Pour les syndicats, qui défendent avant tout les fonctionnaires titulaires, cette enquête est une "forte interpellation", relève Stéphane Tassel, secrétaire général du Snesup (FSU), syndicat majoritaire des enseignants-chercheurs. "Il traduit l’institutionnalisation de la précarité au sein des universités et des organismes de recherche", poursuit M. Tassel. "Comme les problèmes sont divers, il faudrait ouvrir des négociations secteur par secteur et prévoir un certain nombre de titularisations", nuance, pour sa part, Patrick Gonthier, de l’UNSA éducation.

La majorité des syndicats veulent prendre au mot le chef de l’Etat, et demandent des créations de postes. Cette enquête a en effet été présentée deux semaines après la déclaration de Nicolas Sarkozy, lundi 25 janvier sur TF1, sur les contractuels de la fonction publique.

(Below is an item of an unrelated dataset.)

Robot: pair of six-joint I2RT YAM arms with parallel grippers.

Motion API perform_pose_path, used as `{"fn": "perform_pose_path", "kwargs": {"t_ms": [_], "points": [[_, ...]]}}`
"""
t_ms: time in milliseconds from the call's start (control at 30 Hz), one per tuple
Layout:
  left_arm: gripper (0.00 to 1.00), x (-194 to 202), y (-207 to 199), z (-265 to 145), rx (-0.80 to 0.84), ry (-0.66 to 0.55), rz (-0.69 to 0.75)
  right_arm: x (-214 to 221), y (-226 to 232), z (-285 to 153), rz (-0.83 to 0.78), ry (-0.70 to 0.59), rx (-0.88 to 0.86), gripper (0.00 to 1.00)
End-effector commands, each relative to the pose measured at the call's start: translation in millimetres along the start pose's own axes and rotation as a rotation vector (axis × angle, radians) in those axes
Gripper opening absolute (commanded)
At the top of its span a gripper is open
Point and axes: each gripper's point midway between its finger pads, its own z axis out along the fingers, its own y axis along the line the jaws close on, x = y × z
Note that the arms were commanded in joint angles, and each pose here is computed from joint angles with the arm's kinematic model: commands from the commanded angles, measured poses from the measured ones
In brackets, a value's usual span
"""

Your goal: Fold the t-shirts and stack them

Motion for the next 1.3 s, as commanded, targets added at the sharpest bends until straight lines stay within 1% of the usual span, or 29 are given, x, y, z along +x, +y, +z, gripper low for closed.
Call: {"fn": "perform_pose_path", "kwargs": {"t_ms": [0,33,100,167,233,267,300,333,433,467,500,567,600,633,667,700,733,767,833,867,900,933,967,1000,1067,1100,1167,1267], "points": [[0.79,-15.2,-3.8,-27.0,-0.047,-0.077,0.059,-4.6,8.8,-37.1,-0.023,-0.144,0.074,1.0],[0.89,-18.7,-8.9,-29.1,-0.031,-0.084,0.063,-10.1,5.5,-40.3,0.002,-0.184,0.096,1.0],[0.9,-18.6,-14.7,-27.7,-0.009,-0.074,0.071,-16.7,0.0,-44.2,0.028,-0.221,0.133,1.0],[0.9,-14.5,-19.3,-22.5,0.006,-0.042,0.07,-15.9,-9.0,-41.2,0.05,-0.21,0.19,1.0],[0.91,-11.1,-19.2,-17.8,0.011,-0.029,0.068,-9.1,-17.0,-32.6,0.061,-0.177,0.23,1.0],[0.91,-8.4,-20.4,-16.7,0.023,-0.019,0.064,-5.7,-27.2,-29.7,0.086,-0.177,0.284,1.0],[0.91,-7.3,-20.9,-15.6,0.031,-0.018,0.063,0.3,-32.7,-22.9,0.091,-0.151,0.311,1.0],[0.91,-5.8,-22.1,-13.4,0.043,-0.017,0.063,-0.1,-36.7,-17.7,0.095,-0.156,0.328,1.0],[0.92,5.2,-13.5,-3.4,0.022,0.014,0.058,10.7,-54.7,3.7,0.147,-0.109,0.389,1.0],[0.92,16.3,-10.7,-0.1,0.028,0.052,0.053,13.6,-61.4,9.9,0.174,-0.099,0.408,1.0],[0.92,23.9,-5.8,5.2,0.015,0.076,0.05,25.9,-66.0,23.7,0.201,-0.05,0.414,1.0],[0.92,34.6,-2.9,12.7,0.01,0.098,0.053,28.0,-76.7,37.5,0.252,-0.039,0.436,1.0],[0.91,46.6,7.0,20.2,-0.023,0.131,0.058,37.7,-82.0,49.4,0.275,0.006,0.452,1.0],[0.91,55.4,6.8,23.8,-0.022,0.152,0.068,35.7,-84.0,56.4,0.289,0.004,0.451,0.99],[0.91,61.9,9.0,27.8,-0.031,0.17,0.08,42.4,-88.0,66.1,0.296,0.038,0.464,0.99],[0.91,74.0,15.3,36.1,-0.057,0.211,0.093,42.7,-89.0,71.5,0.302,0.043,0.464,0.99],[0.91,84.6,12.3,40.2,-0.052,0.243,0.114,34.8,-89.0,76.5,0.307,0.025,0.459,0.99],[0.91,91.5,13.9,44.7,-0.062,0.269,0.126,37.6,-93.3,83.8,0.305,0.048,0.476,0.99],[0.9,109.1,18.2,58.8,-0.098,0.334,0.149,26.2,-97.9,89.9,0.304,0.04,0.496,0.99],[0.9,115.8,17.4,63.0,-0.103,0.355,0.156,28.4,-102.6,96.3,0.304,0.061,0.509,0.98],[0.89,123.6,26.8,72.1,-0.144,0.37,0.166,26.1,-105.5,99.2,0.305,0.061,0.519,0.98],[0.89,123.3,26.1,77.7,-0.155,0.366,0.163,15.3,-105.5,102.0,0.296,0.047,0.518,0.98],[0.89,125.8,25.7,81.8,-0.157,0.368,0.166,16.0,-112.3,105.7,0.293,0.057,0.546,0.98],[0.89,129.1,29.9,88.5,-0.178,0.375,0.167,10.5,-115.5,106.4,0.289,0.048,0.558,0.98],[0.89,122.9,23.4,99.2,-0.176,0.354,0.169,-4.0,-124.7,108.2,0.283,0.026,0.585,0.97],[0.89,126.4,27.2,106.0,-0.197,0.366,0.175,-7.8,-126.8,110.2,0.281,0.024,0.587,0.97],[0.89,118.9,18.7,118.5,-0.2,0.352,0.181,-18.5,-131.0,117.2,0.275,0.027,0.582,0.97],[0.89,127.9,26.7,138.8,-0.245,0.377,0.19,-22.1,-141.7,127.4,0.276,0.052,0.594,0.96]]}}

Le président de la République se disait alors "tout à fait prêt à envisager la titularisation progressive des contractuels pour ne pas les laisser en situation de précarité".

Dans la foulée, le gouvernement avait rappelé que les établissements pouvaient créer, dans la limite d’un plafond d’emplois, des postes de titulaires, ou des contrats à durée indéterminée (CDI). Mais de cela, aucun syndicaliste ne veut entendre parler. Ils veulent des postes statutaires "parce que, qui dit CDI dit éclatement des garanties statutaires au niveau national", critique Daniel Steinmetz, du SNTRS-CGT. En attendant, les syndicats comptent bien lancer un printemps de lutte contre la précarité.

Philippe Jacqué et Romain Parlier


Qui sont les non-titulaires du supérieur et de la recherche ?

Doctorants. En 2008-2009, ils sont 67 600 à préparer une thèse. 67 % d’entre eux bénéficient d’un financement en 1re année grâce, notamment, au contrat doctoral, en vigueur depuis 2009.

Post-doctorants. Après leur thèse, 62 % des docteurs trouvent un contrat à durée déterminée dans la recherche.

Vacataires. Qu’ils soient attachés temporaires, contractuels ou professeurs invités, les enseignants non titulaires forment près de 28 % du corps enseignant du supérieur.

ITA/Biatos. Ces ingénieurs et personnels administratifs sont le plus souvent recrutés pour des missions courtes.